De este modo aniquilaron a los dirigentes de una organización histórica del pueblo de Chile. Así mataron a Víctor Díaz, cuya noble figura hemos renido a recordar este mañana Villa Grimaldi, donde hay tanto dolor acumulado.
- José Miguel Varas es escritor y Premio Nacional de Literatura 2006.

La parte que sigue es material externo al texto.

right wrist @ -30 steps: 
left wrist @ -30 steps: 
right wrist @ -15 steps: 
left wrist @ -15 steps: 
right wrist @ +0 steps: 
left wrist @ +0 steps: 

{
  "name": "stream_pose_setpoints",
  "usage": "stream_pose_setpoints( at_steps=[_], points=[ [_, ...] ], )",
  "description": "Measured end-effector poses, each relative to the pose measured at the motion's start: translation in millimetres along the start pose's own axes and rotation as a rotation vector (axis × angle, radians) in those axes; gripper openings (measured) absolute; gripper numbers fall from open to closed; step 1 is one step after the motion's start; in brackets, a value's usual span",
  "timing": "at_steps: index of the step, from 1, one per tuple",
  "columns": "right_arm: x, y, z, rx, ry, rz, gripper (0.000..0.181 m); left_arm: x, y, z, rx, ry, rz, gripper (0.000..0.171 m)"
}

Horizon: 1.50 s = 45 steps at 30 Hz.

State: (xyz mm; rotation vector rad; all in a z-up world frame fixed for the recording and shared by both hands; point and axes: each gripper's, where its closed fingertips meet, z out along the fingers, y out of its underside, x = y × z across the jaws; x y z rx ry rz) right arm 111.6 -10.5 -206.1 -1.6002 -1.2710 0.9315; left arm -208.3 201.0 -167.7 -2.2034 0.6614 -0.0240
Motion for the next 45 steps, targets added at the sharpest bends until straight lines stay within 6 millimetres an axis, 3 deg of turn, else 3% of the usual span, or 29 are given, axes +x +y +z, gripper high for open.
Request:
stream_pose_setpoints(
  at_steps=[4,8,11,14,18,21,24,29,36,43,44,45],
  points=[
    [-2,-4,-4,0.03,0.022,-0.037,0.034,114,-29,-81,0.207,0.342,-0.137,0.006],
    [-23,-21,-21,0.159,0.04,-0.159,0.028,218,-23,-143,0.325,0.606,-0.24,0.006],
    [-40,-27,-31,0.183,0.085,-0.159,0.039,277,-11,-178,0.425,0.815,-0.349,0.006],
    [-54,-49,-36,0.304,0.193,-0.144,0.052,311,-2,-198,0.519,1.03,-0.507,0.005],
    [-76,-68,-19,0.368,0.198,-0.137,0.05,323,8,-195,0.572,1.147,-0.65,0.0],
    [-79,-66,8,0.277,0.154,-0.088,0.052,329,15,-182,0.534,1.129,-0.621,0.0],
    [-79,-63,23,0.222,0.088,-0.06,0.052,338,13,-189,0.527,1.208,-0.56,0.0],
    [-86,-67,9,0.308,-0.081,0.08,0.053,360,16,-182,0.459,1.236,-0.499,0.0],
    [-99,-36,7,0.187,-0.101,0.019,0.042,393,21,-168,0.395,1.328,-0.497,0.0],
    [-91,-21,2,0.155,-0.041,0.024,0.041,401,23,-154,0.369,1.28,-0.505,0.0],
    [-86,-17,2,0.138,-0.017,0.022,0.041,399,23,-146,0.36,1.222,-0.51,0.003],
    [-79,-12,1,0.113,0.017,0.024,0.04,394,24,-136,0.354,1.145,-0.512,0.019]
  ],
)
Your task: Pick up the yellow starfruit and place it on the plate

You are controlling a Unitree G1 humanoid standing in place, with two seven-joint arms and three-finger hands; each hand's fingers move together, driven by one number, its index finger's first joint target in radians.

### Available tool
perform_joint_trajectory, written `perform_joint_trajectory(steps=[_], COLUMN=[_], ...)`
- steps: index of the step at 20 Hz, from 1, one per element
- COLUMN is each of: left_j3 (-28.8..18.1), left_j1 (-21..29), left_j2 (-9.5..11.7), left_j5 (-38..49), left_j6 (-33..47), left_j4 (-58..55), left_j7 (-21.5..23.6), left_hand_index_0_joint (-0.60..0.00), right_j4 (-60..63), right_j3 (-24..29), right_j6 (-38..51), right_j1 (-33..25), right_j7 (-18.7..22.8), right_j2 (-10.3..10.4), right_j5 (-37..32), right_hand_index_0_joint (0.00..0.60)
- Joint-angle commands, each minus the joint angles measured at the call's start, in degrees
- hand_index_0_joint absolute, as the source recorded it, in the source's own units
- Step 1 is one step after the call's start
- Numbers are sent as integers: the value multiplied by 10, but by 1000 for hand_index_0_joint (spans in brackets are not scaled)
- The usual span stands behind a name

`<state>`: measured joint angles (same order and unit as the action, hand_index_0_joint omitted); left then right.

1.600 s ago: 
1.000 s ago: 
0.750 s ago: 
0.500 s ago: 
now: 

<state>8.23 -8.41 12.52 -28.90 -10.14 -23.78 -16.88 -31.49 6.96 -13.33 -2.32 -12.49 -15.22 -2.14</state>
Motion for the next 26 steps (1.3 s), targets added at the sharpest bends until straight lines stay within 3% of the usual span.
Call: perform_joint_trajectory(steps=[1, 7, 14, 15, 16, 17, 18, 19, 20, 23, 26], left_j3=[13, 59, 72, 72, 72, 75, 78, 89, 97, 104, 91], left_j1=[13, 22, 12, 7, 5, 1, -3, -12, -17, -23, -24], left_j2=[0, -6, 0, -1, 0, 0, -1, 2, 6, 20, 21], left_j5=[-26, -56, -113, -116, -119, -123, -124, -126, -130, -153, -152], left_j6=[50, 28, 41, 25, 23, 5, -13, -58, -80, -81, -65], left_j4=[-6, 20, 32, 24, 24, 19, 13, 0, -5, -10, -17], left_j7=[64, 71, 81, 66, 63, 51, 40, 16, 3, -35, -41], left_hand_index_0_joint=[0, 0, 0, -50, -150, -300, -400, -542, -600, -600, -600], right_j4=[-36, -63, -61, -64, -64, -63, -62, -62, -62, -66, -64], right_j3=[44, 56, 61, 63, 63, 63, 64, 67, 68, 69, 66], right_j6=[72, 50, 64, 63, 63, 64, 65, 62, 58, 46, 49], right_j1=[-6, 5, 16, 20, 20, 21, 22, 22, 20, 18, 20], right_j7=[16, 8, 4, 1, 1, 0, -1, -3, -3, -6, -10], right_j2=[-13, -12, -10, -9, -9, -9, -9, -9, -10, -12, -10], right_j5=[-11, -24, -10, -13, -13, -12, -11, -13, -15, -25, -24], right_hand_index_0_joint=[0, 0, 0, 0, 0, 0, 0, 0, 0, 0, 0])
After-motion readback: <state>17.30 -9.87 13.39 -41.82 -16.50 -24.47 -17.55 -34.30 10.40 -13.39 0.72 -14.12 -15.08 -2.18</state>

El proceso llamado “de calle Conferencia” que sustenta con dedicación exclusiva el Ministro de la Corte Suprema Víctor Montiglio, llevó a comienzos de este año, al descubrimiento de un cuartel clandestino de la DINA en la calle Simón Bolívar, donde se dio muerte a un gran número de dirigentes del Partido Comunista, entre ellos los integrantes de dos direcciones sucesivas de ese Partido en el período clandestino que siguió al golpe militar de 1973, la dirección encabezada por Víctor Díaz y la encabezada por Fernando Ortiz. Hasta el momento se han formalizado cargos y se ha sometido a proceso a 70 oficiales de las diversas ramas de las Fuerzas Armadas, hombres y mujeres. 50 de ellos se encuentran actualmente detenidos.